News of the test comes a day after Instagram launched subscriptions in the U.S. The feature is now in early testing with a small group of creators who are able to offer their followers paid access to exclusive Instagram Live videos and Stories. Creators can choose their own price point for access to their exclusive content. Paid subscribers will be marked with a special badge, differentiating them from unpaid users in the sea of comments.

TikTok’s paid subscriptions test follows recent confirmation that it’s testing an in-app tipping feature on its platform that allows creators to accept money from fans outside of TikTok LIVE streams, where gifting is already supported. Creators who are part of the limited test can apply for the feature if they have at least 100,000 followers and are in good standing. Those who have been approved are given a Tips button on their profiles, which their followers are able to use to send them direct payments.

The company’s newest test is its latest push toward monetization and helping creators earn a living through its platform. Last year, the company introduced a $200 million fund aimed at helping creators in the U.S. supplement their earnings. TikTok also helps creators sign brand partnerships and sponsorship deals and also provides monetization for livestreams. Considering TikTok’s focus on monetization efforts, it’s no surprise that the company is experimenting with a way for creators to offer paid subscriptions for their content.

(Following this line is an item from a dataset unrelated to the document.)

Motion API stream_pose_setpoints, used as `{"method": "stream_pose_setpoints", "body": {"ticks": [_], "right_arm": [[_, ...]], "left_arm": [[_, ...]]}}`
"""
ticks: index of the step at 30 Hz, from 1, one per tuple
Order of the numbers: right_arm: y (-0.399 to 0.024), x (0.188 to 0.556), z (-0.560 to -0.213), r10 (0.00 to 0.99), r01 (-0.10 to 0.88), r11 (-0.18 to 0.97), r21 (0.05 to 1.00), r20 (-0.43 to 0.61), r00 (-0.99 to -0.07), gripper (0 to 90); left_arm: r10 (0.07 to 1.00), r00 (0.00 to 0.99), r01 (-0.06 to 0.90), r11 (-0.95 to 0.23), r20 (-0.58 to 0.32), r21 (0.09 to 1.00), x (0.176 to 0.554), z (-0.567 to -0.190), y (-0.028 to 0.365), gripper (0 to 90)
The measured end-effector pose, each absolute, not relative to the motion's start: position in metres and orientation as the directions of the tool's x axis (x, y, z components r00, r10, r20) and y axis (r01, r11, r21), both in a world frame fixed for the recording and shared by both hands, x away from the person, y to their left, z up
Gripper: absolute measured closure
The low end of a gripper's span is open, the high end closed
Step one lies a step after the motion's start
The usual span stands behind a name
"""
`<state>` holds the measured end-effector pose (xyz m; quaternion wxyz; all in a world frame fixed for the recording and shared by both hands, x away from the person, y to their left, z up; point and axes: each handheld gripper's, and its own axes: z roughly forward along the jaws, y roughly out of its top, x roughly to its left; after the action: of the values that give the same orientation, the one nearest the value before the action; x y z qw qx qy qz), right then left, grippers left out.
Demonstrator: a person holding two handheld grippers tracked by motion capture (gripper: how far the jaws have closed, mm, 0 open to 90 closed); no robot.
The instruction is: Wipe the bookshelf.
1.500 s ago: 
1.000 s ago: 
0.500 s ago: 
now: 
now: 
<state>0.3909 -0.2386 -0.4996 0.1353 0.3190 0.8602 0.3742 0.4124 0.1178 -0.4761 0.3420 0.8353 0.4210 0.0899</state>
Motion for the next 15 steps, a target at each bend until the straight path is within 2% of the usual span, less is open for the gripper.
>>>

TikTok and Instagram’s tests follow Twitter’s launch of “Super Follows,” a paid subscription offering that launched in September 2021. The feature allows users to subscribe to accounts they like for a monthly subscription fee in exchange for exclusive content. Eligible accounts can set the price for Super Follow subscriptions, with the option of charging $2.99, $4.99 or $9.99 per month. Similar to Instagram’s model, subscribers are marked with a special Super Follower badge, differentiating them from unpaid followers.

TikTok, Instagram and Twitter’s paid subscription offerings outline the companies’ efforts to court creator communities. The offerings are also a way for the companies to compete with each other, along with other digital platforms such as YouTube, which offers lucrative ways for creators to make money.